Yesterday was a very dense and informative day at IC6. Afterwards we were at a bar where a beer costed € 9,60 but due to the deep conversations it was worth it! Here are my notes for the second day.

Evaluating Competences and Intangible Assets in Brazilian Firms

  • Speaker:Eduardo Rath Fingerl
  • BNDES is the Brazil Development Bank with about 2.000 people.
  • The BNDES approach to credit evaluation: a methodology to evaluate competences and intangible assets.
  • Highlights: 1.) from knowledge control on a personal basis to a formal knowledge management process (e.g. collect information on firms) 2.) Change of focus: from creditworthness to financial soundness on basis of competences and intangible assets.
  • Structure of the metodology: spider diagram for every comany with six internal dimensions (corporate strategy, external relations, corporate gonvernance, production and innovation, human resources, financial policy) and sectorial competitive driving forces.
  • 12 Companies have been evaluated since march 2010, target: 500 people to be trained by the end of the year.
  • A web-based software (MAE, M) was created to support the process with one profile per company that wants to be supported by the bank.

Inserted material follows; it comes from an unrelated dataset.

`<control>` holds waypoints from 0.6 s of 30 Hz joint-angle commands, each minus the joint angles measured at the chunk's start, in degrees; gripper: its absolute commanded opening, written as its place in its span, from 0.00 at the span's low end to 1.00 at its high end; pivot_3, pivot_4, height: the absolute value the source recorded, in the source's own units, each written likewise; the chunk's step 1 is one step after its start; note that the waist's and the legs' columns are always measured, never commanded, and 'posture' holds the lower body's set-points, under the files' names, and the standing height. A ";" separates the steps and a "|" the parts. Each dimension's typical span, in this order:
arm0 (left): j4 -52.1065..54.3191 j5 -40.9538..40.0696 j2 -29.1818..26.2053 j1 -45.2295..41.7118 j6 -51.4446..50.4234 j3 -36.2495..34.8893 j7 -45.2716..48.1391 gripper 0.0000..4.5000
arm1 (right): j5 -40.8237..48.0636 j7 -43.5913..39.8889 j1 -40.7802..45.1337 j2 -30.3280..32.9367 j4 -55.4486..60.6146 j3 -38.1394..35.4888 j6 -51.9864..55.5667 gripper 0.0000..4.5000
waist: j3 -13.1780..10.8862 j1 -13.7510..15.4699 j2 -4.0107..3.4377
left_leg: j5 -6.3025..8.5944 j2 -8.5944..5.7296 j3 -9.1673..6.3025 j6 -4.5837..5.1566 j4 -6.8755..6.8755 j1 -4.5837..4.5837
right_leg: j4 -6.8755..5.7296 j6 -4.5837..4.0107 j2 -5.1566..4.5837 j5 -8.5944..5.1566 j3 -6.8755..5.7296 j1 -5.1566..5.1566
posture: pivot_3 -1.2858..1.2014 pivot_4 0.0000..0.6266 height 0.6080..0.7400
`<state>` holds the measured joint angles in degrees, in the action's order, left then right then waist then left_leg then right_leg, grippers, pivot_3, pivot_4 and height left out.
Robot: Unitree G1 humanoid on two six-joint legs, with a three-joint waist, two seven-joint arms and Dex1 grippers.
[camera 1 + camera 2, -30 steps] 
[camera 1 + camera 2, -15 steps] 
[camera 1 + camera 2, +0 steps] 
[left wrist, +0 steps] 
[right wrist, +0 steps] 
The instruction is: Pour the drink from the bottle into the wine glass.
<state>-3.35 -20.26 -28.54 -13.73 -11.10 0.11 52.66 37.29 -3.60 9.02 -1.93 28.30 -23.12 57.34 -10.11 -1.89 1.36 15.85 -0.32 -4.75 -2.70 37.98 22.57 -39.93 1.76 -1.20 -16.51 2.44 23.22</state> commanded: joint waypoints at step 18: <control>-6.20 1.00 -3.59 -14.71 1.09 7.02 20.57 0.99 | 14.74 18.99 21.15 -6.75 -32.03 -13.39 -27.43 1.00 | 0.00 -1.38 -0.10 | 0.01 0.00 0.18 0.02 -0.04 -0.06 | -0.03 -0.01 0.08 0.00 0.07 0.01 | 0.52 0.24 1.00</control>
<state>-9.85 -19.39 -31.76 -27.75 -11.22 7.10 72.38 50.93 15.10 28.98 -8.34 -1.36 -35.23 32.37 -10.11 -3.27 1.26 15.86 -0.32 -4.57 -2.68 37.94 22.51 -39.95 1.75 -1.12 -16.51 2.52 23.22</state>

The WICI programme: an update

  • Speaker: Yoshiko Shibasaka (KPMG)
  • WICI (World Intellectual Capital Initiative) was established in november 2007 in Tokyo, WICI Europe established in May 2009, currently WICI Australia is in the process of establishment.
  • Goal: integrated business reporting framework based on the WICI framework (structured by past, current and future, key performance indicators (KPI), XBRL taxonomy.
  • Company case (Eisai) was presented at a round table.
  • Partners: EBRC, EFFAS, University of Ferrara, METI, Waseds Universiti.

IC reporting and accounting standards: barriers and progress

  • Speaker: Stafano Zambon (University of Ferrara, WICI Europe)
  • WICI Europe is a legal entity based in Frankfurt at the EFFAS seat.
  • Situation: general suspicion of accountants towards intangibles.
  • IASB's management commentary guidance published in June 2009 (content: a context for understanding management's objective and related strategy, resources-risks-relationships, information on intangibles).
  • It is not clear if this change will really happen (the document is only a draft so far).
  • Convergence of IC reporting and sustainability reporting (at least in Europe).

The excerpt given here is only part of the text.